**HOW TO COMPLETE THIS TASK:** What you return must be the lines from the first one below through the one containing "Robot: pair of", exactly and with pictures excluded.

**GIVEN MATERIAL:**
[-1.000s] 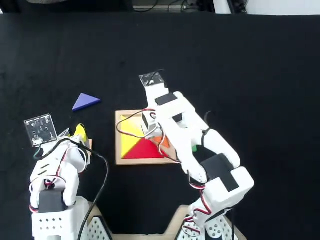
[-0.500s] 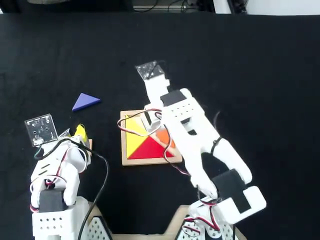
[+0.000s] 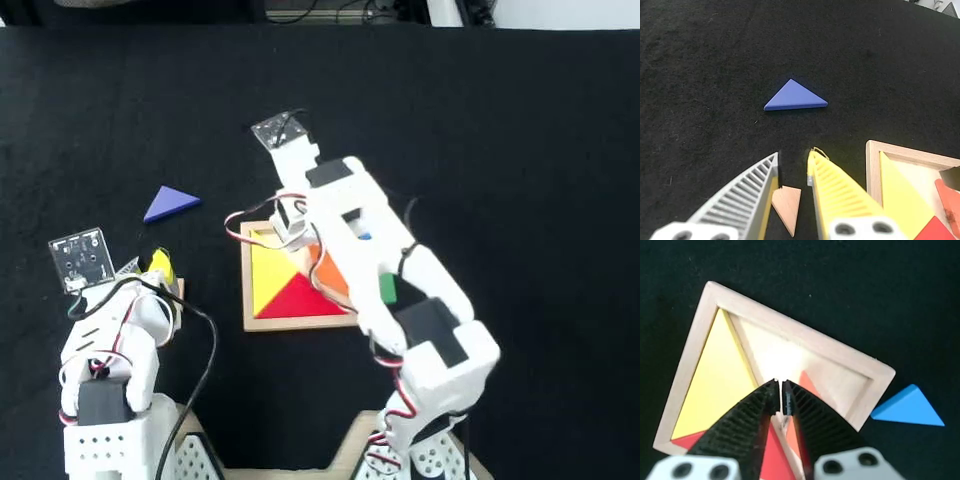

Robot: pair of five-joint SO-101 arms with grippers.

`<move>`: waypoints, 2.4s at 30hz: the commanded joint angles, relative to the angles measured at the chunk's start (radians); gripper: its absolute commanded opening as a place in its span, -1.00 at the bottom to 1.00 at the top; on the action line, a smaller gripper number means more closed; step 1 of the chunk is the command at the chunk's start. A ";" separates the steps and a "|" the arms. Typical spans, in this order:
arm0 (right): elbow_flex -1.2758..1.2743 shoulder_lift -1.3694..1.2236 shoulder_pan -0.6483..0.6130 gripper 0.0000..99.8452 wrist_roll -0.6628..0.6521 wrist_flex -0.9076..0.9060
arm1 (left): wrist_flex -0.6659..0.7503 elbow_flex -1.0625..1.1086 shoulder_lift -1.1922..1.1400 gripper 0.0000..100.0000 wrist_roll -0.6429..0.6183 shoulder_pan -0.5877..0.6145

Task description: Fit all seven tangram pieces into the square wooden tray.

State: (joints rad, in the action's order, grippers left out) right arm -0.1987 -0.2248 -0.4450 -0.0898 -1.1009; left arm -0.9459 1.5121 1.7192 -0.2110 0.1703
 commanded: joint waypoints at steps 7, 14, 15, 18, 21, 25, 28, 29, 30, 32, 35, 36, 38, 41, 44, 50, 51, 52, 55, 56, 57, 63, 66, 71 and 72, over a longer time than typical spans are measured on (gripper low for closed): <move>0.085 -0.088 0.015 -0.98 -0.012 -0.006 | 0.020 -0.007 0.006 -0.78 0.005 -0.004; 0.076 -0.101 0.037 -0.98 -0.012 -0.020 | 0.020 -0.007 0.006 -0.78 0.005 -0.004; 0.076 -0.101 0.048 -0.98 -0.014 -0.031 | 0.020 -0.007 0.006 -0.78 0.005 -0.004; 0.071 -0.099 0.061 -0.98 -0.014 -0.063 | 0.020 -0.007 0.006 -0.78 0.005 -0.004; 0.071 -0.101 0.069 -0.98 -0.014 -0.106 | 0.020 -0.007 0.006 -0.78 0.005 -0.004; 0.071 -0.097 0.071 -0.98 -0.015 -0.133 | 0.020 -0.007 0.006 -0.78 0.005 -0.004; 0.071 -0.094 0.063 -0.98 -0.015 -0.158 | 0.020 -0.007 0.006 -0.78 0.005 -0.004; 0.071 -0.094 0.063 -0.98 -0.015 -0.167 | 0.020 -0.007 0.006 -0.78 0.005 -0.004; 0.071 -0.094 0.064 -0.98 -0.015 -0.173 | 0.020 -0.007 0.006 -0.78 0.005 -0.004; 0.070 -0.099 0.075 -0.98 -0.015 -0.178 | 0.020 -0.007 0.006 -0.78 0.005 -0.004; 0.050 -0.101 0.101 -0.98 -0.015 -0.186 | 0.020 -0.007 0.006 -0.78 0.005 -0.004; 0.048 -0.099 0.104 -0.98 -0.015 -0.193 | 0.020 -0.007 0.006 -0.78 0.005 -0.004; 0.044 -0.094 0.104 -0.98 -0.015 -0.219 | 0.020 -0.007 0.006 -0.78 0.005 -0.004; 0.047 -0.087 0.086 -0.98 -0.017 -0.250 | 0.020 -0.007 0.006 -0.78 0.005 -0.004; 0.047 -0.028 0.060 -0.98 -0.017 -0.247 | 0.020 -0.007 0.006 -0.78 0.005 -0.004; 0.074 0.102 0.061 -0.97 -0.017 -0.209 | 0.020 -0.007 0.006 -0.79 0.005 -0.004; 0.082 0.099 0.072 -0.97 -0.017 -0.190 | 0.020 -0.007 0.006 -0.79 0.005 -0.004; 0.087 0.091 0.081 -0.97 -0.017 -0.166 | 0.020 -0.007 0.006 -0.79 0.005 -0.004; 0.097 0.024 0.098 -0.97 -0.058 -0.104 | 0.020 -0.007 0.006 -0.79 0.005 -0.004; 0.107 -0.008 0.098 -0.98 -0.072 -0.095 | 0.020 -0.005 0.006 -0.79 0.005 -0.004; 0.122 -0.042 0.098 -0.98 -0.080 -0.091 | 0.020 -0.005 0.006 -0.79 0.005 -0.004; 0.217 -0.191 0.100 -0.98 -0.083 -0.092 | 0.020 -0.005 0.006 -0.79 0.005 -0.004; 0.220 -0.202 0.100 -0.98 -0.084 -0.101 | 0.020 -0.005 0.006 -0.79 0.005 -0.004; 0.225 -0.202 0.100 -0.98 -0.084 -0.153 | 0.021 -0.005 0.006 -0.79 0.005 -0.004; 0.223 -0.202 0.098 -0.98 -0.084 -0.164 | 0.021 -0.005 0.006 -0.79 0.005 -0.004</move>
State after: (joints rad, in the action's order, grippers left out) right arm -0.0345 -0.4319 -0.3560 -0.1649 -1.2252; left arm -0.9459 1.5121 1.7192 -0.2110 0.1703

**PROBLEM SOLUTION:**
[-1.000s] 
[-0.500s] 
[+0.000s] 

Robot: pair of five-joint SO-101 arms with grippers.

Output is complete for this exercise.